RuntimeError: Cowardly refusing to serialize non-leaf tensor which
requires_grad, since autograd does not support crossing process
boundaries. If you just want to transfer the data, call detach() on
the tensor before serializing (e.g., putting it on the queue).
First of all, Torch Variable API is deprecated since a very long time, just don't use it.

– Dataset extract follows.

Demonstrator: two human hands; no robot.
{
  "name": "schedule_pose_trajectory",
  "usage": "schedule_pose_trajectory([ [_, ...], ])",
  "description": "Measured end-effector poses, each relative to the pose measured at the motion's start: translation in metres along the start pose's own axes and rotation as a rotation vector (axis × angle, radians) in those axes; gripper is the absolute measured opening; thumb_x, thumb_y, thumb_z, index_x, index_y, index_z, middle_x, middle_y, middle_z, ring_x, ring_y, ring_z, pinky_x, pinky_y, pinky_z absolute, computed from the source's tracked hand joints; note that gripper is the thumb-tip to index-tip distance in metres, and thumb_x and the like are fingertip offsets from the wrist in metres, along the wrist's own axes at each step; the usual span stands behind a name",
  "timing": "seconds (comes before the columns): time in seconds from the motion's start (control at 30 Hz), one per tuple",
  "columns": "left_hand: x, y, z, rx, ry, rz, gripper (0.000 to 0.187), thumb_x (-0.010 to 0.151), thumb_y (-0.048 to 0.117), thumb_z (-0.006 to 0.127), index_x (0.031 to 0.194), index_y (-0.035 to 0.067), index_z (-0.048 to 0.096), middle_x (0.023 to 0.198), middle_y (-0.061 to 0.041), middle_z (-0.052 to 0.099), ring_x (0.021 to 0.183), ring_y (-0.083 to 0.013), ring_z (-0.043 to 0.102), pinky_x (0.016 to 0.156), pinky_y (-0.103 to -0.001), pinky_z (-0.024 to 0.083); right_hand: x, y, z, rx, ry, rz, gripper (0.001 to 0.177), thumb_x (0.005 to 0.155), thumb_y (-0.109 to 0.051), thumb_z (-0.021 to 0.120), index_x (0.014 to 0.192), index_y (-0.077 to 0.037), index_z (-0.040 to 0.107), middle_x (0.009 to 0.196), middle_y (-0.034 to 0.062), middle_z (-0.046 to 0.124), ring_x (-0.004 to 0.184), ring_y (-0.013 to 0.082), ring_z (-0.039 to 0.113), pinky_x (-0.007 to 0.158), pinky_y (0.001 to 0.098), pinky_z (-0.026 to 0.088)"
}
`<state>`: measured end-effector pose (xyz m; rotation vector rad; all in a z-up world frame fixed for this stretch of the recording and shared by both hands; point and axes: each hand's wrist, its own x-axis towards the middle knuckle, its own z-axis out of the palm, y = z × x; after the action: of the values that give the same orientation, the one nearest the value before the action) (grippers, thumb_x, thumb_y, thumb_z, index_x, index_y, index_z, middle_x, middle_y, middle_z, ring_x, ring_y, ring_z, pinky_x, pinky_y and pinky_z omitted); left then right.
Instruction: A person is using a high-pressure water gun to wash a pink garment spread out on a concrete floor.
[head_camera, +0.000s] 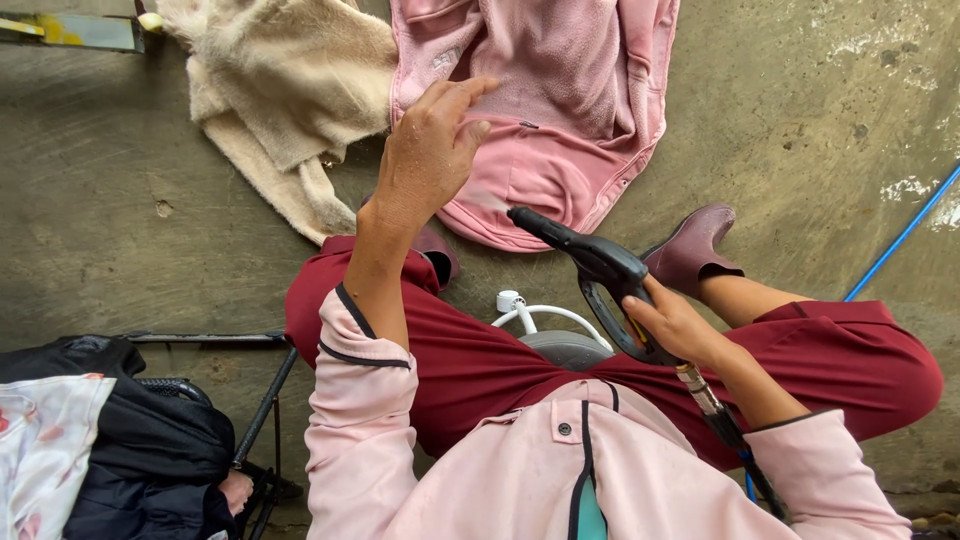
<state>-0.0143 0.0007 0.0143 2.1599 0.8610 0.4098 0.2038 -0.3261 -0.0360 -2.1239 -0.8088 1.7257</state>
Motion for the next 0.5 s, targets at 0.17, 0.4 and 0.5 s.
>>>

Next, torch.from_numpy( np.asarray(list(range( 0,10))).reshape(10,1) ).float() is wrong at many levels: np.asarray of list is useless since a copy will be performed anyway, and np.array takes list as input by design. Then, np.arange is available to return a range as numpy array, and it is also available on Torch. Next, specifying both dimension for reshape is useless and error prone, you could simply do reshape((-1, 1)), or even better unsqueeze(-1).
Here is the simplified expression torch.arange(10, dtype=torch.float32, requires_grad=True).unsqueeze(-1).
Using multiprocessing pool is a bad practice if using batch processing is possible. It will be both way more efficient and readable. Indeed, performing N small algebraic operations in parallel is always slower and a larger single algebraic operation, and even more on GPU. More importantly, computing the gradient is not supported by multiprocessing, hence the error that you get. Yet, this is partially true, because it is supports for tensors on cpu since 1.6.0. Have a lok, to the official release changelog.
Could you post a more representative example of what func method could be to make sure you really need it ?
NB: Distributed autograd as you are looking is now available in Pytorch as an experimental feature available in beta since 1.6.0. Have a look to the official documentation.